__PROBLEM TO SOLVE__: Show me every line in the listing that has the word "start".

__SOURCE DATA__:

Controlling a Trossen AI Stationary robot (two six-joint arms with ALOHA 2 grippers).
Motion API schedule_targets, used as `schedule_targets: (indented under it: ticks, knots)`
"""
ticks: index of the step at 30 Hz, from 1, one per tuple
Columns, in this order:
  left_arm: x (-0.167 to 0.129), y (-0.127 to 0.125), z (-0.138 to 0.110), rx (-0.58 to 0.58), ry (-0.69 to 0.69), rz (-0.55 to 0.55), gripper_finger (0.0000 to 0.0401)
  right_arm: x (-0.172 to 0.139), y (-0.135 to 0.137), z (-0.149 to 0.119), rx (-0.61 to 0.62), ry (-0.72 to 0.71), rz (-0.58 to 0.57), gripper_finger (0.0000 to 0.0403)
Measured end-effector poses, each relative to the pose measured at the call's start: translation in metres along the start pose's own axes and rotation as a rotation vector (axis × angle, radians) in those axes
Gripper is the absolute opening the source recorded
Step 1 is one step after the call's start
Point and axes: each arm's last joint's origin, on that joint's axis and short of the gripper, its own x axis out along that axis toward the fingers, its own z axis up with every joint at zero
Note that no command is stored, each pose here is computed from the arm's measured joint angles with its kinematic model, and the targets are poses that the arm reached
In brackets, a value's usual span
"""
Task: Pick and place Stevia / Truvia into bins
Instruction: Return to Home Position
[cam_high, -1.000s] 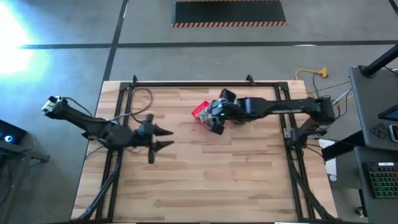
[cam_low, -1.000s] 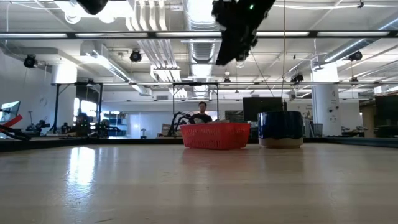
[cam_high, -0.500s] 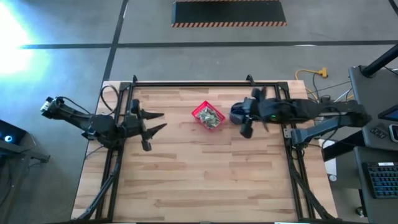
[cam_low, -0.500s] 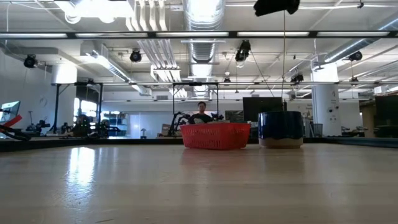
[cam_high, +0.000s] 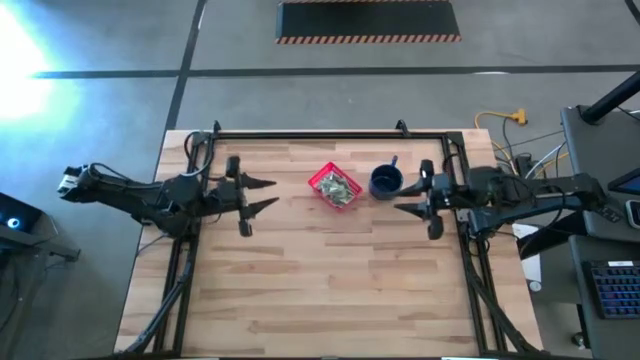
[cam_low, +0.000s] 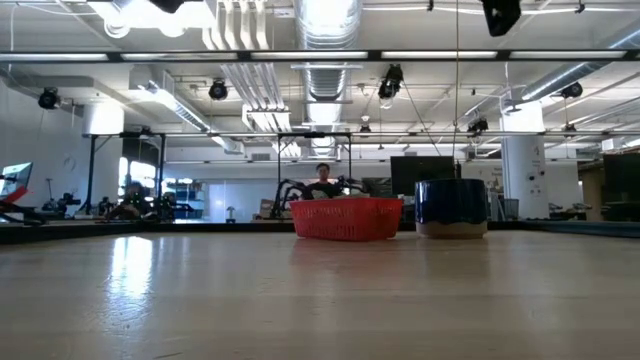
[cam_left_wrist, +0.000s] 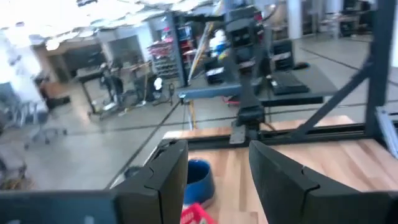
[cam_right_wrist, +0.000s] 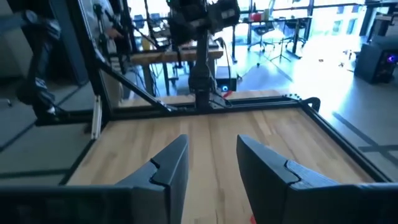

__ANSWER FOR THE TASK__:
Measured end-effector poses, each relative to the pose measured at the call's start: translation in metres along the start pose's own axes and rotation as a rotation vector (axis × angle, radians) in those axes
Step 1 is one step after the call's start

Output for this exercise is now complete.